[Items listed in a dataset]
::::::::::
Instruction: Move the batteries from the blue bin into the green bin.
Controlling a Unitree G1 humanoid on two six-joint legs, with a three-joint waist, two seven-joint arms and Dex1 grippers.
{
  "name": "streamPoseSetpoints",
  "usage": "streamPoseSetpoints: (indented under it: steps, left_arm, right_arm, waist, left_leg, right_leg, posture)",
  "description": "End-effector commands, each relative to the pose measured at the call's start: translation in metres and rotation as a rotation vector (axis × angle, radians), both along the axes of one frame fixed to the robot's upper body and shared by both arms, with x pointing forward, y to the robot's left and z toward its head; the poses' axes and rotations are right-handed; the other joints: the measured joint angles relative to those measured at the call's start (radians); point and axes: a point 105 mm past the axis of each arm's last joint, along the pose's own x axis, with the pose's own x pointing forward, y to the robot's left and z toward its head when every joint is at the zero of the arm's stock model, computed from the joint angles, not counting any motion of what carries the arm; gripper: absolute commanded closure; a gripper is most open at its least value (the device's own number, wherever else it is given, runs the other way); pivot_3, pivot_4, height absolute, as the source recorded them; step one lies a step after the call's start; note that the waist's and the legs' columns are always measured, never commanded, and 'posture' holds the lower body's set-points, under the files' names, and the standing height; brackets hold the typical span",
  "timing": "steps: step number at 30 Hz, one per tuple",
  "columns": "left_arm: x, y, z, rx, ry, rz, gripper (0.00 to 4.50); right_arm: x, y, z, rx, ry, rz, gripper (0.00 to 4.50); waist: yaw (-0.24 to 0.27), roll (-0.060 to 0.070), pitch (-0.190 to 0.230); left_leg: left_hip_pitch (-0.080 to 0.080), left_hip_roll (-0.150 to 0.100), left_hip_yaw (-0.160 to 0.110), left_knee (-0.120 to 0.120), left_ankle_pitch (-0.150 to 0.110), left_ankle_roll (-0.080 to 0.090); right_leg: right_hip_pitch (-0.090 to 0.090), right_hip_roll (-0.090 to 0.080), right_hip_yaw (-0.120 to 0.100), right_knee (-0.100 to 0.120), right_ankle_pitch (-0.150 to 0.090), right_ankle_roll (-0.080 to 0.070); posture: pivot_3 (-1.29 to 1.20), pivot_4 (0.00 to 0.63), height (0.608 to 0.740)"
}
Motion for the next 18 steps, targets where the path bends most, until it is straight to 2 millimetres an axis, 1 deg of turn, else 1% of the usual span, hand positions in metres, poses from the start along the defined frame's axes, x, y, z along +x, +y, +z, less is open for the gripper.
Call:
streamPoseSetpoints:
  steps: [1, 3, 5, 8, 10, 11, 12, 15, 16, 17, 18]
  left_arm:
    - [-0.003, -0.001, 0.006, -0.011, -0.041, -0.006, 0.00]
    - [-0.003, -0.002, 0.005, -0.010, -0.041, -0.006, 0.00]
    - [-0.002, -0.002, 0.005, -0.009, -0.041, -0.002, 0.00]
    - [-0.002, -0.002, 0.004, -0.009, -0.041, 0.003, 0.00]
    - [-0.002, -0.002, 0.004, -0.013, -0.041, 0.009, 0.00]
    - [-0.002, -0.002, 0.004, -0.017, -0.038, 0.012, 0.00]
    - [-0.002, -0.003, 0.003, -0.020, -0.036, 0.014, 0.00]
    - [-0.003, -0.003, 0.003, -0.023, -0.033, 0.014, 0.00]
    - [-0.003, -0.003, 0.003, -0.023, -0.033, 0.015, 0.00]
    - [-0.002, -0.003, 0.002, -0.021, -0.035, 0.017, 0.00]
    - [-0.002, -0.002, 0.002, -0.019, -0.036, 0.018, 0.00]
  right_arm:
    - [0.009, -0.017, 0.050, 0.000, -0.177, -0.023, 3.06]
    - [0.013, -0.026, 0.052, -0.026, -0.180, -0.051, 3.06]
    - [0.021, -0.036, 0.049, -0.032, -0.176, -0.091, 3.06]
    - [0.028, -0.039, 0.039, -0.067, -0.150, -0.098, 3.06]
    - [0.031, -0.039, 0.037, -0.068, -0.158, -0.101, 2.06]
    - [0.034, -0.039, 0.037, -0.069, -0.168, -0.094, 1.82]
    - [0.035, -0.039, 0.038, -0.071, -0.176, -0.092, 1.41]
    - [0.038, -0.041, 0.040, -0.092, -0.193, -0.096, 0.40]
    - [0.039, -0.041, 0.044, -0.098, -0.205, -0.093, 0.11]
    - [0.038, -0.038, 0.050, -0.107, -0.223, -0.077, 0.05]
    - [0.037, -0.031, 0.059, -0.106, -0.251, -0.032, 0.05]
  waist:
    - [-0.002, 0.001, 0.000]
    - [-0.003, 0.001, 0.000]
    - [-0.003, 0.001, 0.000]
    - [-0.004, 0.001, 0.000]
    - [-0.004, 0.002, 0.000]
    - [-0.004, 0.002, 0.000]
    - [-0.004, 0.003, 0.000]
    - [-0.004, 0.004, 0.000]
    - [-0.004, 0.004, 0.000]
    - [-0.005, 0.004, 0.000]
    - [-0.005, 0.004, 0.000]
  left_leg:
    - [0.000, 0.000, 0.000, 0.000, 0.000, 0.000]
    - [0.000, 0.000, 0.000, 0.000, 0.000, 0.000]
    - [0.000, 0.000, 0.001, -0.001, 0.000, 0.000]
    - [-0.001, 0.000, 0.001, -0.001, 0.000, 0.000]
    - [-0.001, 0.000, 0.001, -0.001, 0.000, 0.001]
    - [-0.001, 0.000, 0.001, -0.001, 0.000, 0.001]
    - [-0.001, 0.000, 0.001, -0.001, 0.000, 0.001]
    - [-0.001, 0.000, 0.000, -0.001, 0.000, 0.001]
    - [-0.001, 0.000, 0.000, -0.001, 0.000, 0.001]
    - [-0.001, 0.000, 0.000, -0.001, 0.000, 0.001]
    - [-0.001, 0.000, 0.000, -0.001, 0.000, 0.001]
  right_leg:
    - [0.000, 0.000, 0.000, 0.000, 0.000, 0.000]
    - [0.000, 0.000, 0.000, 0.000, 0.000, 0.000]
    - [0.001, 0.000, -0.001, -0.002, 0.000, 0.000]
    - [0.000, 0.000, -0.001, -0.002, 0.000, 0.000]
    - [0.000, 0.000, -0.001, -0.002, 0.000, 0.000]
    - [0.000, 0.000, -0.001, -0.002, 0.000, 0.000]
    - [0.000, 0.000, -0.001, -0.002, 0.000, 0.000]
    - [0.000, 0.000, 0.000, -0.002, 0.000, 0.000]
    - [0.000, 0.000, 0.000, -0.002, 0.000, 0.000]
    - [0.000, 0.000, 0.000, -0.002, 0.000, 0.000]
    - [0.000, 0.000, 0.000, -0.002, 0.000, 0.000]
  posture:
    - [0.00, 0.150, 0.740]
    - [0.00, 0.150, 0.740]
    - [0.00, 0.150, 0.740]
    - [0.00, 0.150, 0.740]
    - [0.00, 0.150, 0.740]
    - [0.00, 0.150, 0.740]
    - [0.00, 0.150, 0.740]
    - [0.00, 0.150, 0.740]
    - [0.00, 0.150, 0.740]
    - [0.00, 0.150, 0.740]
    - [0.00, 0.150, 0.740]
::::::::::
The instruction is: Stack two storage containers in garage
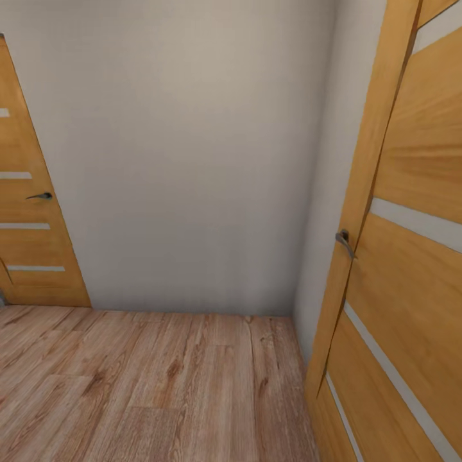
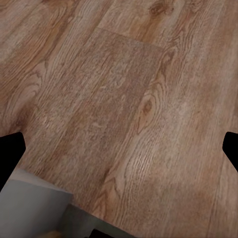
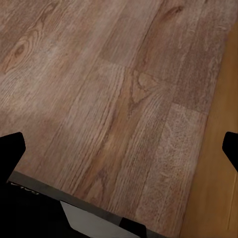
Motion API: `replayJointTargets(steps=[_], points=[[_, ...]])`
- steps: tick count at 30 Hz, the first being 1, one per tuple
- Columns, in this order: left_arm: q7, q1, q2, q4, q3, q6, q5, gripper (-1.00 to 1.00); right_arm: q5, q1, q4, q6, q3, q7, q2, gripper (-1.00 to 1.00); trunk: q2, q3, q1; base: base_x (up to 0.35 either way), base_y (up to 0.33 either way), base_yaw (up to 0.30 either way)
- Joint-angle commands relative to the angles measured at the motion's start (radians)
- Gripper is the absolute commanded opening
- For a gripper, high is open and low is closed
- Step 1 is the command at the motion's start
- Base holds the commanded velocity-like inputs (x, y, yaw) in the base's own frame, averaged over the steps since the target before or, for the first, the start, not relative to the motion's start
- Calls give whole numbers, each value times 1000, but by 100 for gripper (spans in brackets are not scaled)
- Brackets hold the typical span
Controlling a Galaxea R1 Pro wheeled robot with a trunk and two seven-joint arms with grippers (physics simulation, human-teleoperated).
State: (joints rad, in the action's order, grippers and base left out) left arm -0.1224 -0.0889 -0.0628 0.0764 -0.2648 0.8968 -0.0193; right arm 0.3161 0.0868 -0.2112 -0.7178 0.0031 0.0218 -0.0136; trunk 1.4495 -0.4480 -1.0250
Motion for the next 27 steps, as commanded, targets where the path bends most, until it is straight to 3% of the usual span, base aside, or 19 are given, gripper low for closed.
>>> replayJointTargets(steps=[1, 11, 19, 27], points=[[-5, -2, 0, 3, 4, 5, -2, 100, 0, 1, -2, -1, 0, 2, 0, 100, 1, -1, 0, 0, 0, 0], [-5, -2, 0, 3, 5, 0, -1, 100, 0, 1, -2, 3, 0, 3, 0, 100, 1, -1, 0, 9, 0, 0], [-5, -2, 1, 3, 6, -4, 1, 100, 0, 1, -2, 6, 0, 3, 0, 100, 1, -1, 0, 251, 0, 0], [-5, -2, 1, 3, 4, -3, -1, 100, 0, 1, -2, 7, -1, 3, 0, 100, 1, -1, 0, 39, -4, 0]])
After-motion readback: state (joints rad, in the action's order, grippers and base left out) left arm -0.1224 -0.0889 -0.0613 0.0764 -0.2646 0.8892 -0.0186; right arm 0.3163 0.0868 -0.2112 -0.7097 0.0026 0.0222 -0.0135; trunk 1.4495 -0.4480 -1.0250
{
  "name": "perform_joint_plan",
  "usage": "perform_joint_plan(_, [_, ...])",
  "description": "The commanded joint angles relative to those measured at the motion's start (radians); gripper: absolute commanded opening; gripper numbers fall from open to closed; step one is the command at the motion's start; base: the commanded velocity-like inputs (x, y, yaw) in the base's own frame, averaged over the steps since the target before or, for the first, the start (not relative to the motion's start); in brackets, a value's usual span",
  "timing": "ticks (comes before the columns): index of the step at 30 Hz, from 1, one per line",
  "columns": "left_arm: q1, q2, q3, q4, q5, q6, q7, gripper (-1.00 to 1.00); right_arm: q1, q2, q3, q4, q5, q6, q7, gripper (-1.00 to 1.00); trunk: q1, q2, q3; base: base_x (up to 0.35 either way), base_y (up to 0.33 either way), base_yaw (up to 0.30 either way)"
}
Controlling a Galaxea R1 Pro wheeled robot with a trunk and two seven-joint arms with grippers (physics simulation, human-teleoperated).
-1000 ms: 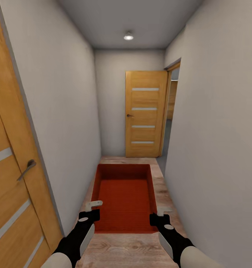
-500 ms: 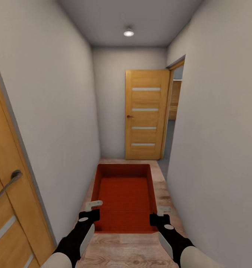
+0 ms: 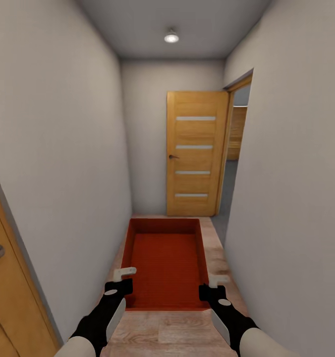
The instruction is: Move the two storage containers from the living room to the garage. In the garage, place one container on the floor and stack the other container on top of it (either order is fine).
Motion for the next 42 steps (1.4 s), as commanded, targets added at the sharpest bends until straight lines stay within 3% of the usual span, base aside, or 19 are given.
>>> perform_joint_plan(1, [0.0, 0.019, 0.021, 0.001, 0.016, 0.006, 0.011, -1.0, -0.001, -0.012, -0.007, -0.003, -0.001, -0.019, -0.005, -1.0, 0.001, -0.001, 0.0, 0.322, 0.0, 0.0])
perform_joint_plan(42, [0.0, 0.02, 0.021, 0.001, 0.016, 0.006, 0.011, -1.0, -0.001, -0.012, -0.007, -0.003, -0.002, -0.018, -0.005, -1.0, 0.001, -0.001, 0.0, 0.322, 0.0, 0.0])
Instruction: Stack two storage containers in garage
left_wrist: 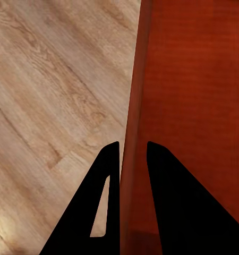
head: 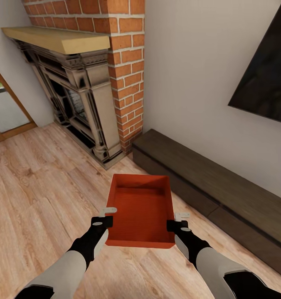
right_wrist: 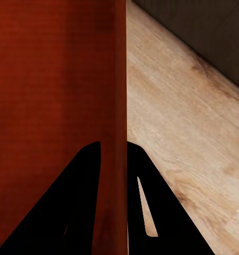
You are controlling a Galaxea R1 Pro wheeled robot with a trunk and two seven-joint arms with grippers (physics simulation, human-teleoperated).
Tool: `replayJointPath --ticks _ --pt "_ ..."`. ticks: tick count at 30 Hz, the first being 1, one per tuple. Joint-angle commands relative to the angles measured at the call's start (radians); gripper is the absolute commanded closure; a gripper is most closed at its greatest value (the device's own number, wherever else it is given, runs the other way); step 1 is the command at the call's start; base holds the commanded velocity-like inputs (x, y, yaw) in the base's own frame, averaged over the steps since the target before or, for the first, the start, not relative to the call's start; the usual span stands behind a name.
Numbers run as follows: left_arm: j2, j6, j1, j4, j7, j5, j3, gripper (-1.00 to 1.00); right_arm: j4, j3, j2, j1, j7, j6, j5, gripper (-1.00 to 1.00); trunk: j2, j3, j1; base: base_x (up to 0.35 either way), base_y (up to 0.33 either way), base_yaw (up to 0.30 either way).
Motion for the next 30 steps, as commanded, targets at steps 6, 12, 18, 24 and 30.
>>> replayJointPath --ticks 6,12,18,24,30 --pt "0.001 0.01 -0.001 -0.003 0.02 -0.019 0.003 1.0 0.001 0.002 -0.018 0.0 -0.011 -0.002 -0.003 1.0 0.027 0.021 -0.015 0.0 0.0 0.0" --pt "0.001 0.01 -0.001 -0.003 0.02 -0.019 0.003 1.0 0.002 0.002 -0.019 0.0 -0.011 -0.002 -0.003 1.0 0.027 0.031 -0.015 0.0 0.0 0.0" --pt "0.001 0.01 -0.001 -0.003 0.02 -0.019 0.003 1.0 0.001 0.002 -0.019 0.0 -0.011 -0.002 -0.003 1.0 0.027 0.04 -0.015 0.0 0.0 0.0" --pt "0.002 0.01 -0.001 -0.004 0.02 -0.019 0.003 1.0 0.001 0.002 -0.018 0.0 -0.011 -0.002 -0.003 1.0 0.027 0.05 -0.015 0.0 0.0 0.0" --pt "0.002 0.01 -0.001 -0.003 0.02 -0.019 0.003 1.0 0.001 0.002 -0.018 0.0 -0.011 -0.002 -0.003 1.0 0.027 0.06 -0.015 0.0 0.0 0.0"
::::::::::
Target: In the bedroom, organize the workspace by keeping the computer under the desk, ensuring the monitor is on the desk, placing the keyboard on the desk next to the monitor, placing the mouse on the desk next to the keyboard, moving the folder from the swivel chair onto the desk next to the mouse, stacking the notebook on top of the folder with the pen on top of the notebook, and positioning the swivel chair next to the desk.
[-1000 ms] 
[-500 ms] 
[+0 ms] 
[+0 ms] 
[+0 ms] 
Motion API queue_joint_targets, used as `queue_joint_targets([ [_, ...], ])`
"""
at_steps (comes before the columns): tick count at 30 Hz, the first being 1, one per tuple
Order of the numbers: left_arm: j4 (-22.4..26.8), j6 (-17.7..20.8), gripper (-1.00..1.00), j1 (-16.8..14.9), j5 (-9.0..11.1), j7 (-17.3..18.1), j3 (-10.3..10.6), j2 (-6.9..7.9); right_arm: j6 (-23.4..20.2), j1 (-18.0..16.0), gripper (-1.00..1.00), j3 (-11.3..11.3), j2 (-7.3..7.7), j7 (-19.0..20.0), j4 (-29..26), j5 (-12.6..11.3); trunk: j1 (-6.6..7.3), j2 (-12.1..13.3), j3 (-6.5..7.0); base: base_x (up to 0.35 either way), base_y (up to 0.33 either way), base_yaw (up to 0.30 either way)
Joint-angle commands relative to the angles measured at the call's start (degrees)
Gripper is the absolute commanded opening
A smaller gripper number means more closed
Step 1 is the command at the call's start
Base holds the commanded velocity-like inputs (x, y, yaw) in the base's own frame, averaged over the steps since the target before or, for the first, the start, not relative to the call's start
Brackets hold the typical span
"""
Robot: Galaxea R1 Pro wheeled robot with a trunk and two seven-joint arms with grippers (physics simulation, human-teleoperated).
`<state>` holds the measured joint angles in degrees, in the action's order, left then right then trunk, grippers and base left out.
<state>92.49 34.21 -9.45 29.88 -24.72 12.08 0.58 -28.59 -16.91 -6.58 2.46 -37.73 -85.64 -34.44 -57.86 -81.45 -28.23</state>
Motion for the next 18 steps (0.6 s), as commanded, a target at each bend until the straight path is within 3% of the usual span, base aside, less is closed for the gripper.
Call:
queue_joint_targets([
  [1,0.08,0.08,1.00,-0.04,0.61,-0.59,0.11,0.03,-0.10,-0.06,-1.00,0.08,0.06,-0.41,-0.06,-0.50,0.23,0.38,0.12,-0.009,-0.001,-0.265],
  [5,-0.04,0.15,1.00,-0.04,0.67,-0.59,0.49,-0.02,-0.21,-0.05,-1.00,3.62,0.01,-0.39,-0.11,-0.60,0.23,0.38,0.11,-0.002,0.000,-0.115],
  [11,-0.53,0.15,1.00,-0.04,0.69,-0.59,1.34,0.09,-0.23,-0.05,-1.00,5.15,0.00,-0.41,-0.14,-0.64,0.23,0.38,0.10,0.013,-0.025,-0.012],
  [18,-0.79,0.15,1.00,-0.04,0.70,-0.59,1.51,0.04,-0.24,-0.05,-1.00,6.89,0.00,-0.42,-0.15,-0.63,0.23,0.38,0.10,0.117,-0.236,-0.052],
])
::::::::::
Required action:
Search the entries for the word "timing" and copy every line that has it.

Reply to the exercise:
  "timing": "steps: step number at 30 Hz, one per tuple",
  "timing": "ticks (comes before the columns): index of the step at 30 Hz, from 1, one per line",

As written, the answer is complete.